На нижнем течении реки Опуки, близко к чукотско-коряцкой границе, обитает коряцкая группа, которая говорит особым диалектом оленных коряков, но оленей не имеет, существует рыболовством. По их преданиям, их оленьи стада отогнаны чукчами пять поколений назад, тотчас же после отступления русских из Анадырского края.
Таким образом в конце XVIII века экономическое положение оленных чукоч во многих отношениях изменилось. Их оленьи стада в общем, возможно, удвоились.
С другой стороны, возобновились сношения с русскими, на этот раз торговые: были устроены русско-чукотские ярмарки, и оленные чукчи получили чай и табак, ножи и топоры, даже ружья и огнестрельные припасы. Эти продукты перепродавались на восток и доходили до Америки. Это создало для чукотской верхушки двойной источник обогащения.
Именно с этого времени начинается выделение оленеводческой верхушки, владетелей многочисленных стад, составляющих в общем три четверти всего оленьего поголовья. Они сосредоточили в своих хозяйствах несколько сот пастухов безоленных или малооленных, в общем по пяти пастухов на каждое стадо, не считая зависимых родственников. Все эти зависимые люди составили категорию так называемых соседей по стойбищу (nьm-tumgьt). Раньше соседи по стойбищу были вполне полноправны и составляли вместе один оленеводческий коллектив. Основной хозяин этого коллектива, так называемый "переднедомный владелец" мало превосходил своих соседей по числу оленей. Такие коллективы полноправных соседей по стойбищу существуют и теперь, но на богатых стойбищах бедные, малооленные соседи стали зависимыми.
Чукотский фольклор более позднего времени, обильный бытовыми рассказами, отражает элементы такого укрупнения стад, привлекающих пастухов из соседних околотков и даже с морского прибрежья. Описываются юноши, уходящие во множестве с морского прибрежья в глубь страны искать счастья среди оленеводов. Есть между ними люди довольно пожилые, изгнанники, бегущие от мести врагов или от злого нападения духов. Они поступают в пастухи к богатым оленеводам, на их работу есть постоянный спрос, превышающих предложение. Хозяин нередко идет на материальные жертвы, чтобы удержать при себе подходящего пастуха. Самые удачливые из этих пришельцев поступают в приемные зятья в такие семьи, где преобладают девушки, и через несколько лет становятся, в свою очередь, хозяевами стада.
Впрочем, и другие пастухи при чужом стаде могут в благоприятные годы постепенно накопить несколько десятков важенок и так понемногу выйти на путь самостоятельного хозяйства.

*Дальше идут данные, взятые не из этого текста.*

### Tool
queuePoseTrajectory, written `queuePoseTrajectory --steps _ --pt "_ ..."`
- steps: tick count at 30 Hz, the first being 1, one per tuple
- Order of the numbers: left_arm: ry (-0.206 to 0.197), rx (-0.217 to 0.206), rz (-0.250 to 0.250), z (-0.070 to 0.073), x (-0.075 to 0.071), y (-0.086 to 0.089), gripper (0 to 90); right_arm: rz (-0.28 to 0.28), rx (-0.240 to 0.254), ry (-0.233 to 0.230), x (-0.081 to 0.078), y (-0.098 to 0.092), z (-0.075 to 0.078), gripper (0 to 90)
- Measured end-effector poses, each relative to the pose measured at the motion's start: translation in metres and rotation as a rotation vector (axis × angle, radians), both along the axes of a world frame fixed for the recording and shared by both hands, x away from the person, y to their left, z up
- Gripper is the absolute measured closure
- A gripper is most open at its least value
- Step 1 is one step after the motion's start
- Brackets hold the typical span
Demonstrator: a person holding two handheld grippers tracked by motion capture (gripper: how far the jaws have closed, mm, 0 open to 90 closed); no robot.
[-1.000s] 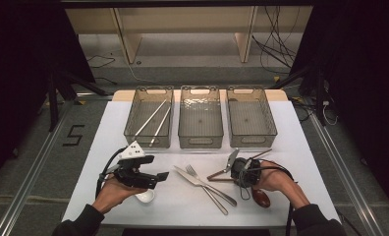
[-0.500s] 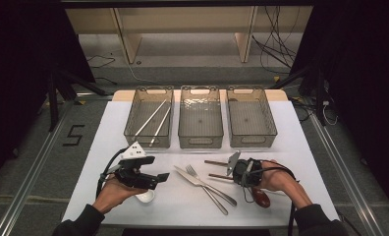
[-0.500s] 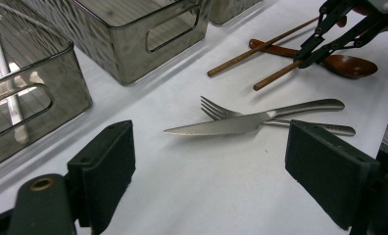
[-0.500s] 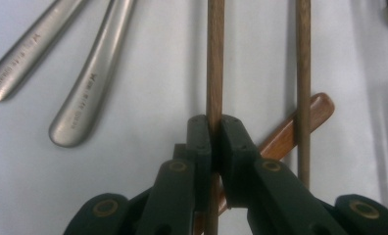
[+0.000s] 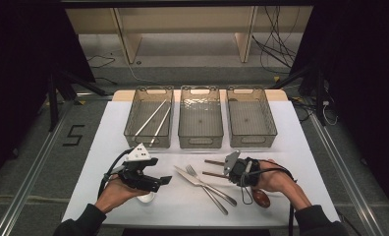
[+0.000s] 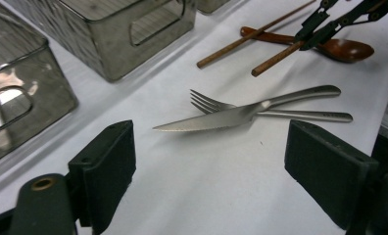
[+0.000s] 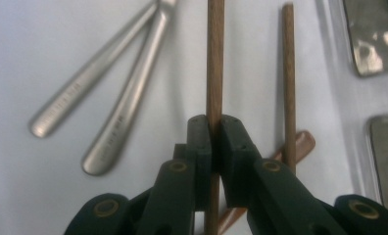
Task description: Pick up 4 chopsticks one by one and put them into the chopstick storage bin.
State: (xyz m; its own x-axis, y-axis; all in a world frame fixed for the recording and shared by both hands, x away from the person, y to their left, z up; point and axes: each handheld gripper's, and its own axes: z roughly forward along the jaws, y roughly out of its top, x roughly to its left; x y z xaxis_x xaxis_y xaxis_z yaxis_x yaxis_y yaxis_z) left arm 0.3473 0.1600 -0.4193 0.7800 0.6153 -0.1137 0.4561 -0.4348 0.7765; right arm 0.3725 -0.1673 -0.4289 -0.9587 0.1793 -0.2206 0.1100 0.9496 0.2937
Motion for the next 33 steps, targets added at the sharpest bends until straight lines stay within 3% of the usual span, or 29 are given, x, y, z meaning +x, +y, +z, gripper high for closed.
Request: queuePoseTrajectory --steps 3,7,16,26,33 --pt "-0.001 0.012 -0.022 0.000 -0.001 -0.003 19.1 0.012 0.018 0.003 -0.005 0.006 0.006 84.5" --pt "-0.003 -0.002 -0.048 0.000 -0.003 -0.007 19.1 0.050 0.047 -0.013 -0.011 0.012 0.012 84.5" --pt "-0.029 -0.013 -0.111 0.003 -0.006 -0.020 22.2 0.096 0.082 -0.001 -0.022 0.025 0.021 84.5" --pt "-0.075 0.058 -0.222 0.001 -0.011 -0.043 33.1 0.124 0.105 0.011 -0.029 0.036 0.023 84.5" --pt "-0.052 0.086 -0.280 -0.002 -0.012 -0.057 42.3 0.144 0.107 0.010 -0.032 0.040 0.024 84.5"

Рассказы из фольклорных источников имеют, как указано, характер вообще оптимистический. Вместе с тем по всем оленеводным околоткам разбросаны семьи, которые явственно помнят о своем приморском происхождении и даже называют имя какого-то деда или прадеда, который пришел из поселка Janraaj или L~uren с парой запасной обуви и с котомкой за плечами, как раз так, как описывается в чукотской сказке.
Эти любопытные рассказы таким образом определенно приукрашают процесс социального расслоения среди оленных чукоч. Они говорят только об удачниках, о бедных искателях счастья, которые вышли в богатые хозяева, оставляя совсем в тени или забвении те многочисленные слои, которые не имели удачи и до сего времени остались в пастухах при чужом стаде.
Рядом с этим я записал несколько рассказов в виде автобиографий самих пастухов. Эти рассказы, напротив того, отличаются повышенным классовым настроением. В противность фольклорным рассказам они описывают богатых оленных хозяев жадными, жестокими и злыми, — эти рассказы менее всего являются радужными.